Journal of Lipid Research (Feb 1998)
Human apolipoprotein A-II is a pro-atherogenic molecule when it is expressed in transgenic mice at a level similar to that in humans: evidence of a potentially relevant species-specific interaction with diet
Abstract
We report on the effect of human apolipoprotein (apo) A-II transgene expression on atherosclerosis susceptibility in two transgenic lines (25.3 and 11.1) whose plasma human apoA-II concentrations (∼23 and 96 mg/dl, respectively) span the normal range in humans. After 9 months of an atherogenic diet, 25.3 and 11.1 transgenic mice developed aortic atherosclerotic lesions that were ∼1.7- and 7-fold, respectively, more extensive than those of non-transgenic control mice.

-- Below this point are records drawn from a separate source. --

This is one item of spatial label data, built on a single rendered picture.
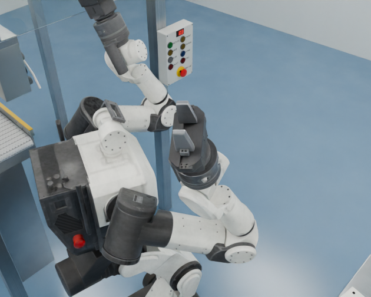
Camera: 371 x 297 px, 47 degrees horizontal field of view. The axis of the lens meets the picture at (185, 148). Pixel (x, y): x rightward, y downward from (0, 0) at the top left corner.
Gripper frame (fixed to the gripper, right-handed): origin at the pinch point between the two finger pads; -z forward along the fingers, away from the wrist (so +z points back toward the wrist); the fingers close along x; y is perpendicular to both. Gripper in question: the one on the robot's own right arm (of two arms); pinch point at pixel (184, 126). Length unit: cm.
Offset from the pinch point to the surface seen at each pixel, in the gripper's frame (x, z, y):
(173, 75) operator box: 84, 99, -31
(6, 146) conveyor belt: 35, 76, -89
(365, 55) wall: 242, 288, 100
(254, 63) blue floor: 222, 269, -3
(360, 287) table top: -10, 80, 40
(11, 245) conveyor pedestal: 9, 131, -111
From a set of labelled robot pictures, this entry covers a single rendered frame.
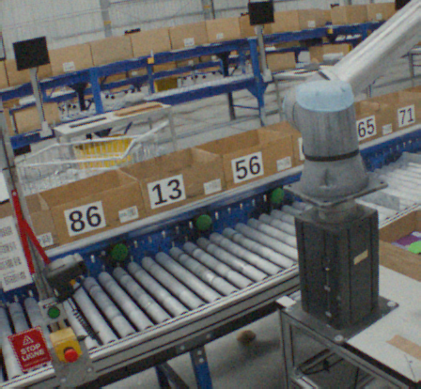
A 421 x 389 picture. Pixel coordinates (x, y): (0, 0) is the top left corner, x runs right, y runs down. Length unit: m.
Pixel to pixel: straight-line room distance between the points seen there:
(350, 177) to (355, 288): 0.33
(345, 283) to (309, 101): 0.49
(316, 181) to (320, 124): 0.15
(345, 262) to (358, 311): 0.19
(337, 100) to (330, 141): 0.10
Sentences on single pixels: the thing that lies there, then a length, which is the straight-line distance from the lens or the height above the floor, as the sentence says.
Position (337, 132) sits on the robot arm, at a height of 1.32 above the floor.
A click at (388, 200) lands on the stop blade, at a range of 2.23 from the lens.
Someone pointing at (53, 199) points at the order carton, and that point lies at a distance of 2.25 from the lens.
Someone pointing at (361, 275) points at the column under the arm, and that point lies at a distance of 1.40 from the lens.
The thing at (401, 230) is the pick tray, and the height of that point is 0.79.
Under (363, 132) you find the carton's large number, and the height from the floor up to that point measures 0.95.
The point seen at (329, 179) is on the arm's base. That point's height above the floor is 1.20.
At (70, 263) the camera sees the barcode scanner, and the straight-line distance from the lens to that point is 1.32.
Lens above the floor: 1.61
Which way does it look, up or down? 17 degrees down
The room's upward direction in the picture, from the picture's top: 9 degrees counter-clockwise
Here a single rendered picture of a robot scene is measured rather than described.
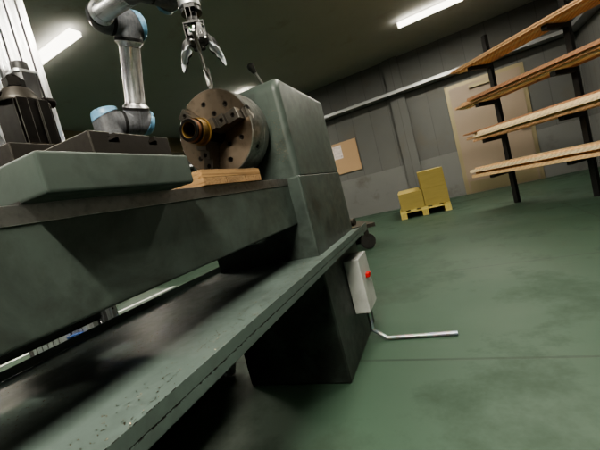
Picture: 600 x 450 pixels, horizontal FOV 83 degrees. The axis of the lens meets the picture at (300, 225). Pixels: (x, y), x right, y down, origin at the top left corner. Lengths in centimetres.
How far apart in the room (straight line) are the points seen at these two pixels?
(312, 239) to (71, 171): 93
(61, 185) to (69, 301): 17
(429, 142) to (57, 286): 742
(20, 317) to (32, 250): 9
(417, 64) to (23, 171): 766
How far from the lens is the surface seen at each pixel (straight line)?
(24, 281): 59
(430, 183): 586
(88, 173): 60
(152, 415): 54
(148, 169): 67
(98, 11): 171
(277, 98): 138
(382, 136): 783
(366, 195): 791
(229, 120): 123
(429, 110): 777
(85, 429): 63
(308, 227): 132
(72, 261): 63
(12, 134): 94
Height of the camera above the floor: 78
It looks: 4 degrees down
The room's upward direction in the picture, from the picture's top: 14 degrees counter-clockwise
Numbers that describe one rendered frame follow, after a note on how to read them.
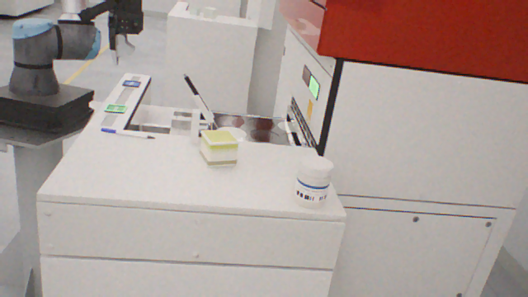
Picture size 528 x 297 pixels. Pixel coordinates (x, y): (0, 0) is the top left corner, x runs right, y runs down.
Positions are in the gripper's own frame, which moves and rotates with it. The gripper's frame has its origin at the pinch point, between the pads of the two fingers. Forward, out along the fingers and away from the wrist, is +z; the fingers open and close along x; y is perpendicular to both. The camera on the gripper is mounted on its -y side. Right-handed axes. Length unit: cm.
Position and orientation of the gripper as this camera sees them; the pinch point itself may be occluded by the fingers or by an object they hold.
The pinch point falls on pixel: (114, 60)
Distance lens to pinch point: 132.9
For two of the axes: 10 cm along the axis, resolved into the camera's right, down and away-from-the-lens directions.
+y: 9.8, 0.9, 1.6
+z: -1.5, 9.1, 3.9
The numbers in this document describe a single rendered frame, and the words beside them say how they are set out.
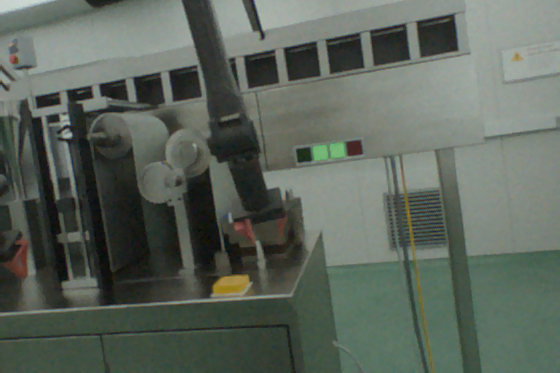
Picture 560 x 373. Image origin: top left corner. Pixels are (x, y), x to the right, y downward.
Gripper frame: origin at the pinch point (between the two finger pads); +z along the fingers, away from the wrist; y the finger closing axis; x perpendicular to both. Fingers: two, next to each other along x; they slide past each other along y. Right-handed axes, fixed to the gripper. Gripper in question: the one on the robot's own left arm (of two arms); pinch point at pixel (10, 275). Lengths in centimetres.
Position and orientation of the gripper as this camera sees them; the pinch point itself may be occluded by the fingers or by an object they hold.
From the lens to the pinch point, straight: 106.9
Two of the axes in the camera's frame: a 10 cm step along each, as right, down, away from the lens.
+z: 1.5, 8.3, 5.4
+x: 0.3, 5.4, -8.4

However, there was no difference in the area of atherosclerosis of transgenic and control mice when fed a regular chow diet. This contrasts with the findings in murine apoA-II transgenic mice and provides evidence of a species-specific characteristic that could be of relevance with respect to the high fat intake diets common in most industrialized countries. A possible mechanism of the pro-atherogenic action of human apoA-II could be the inhibition of reverse cholesterol transport and, in support of this, we observed an impairment of apoA-I-HDL particle inter-conversion in the plasma of 11.1 transgenic mice caused, at least in part, by a marked decrease in the endogenous lecithin:cholesterol acyltransferase activity.—Escolà-Gil, J. C., À. Marzal-Casacuberta, J. Julve-Gil, B. Y. Ishida, J. Ordóñez-Llanos, L. Chan, F. Gonzãlez-Sastre, and F. Blanco-Vaca. Human apolipoprotein A-II is a pro-atherogenic molecule when it is expressed in transgenic mice at a level similar to that in humans: evidence of a potentially relevant species-specific interaction with diet.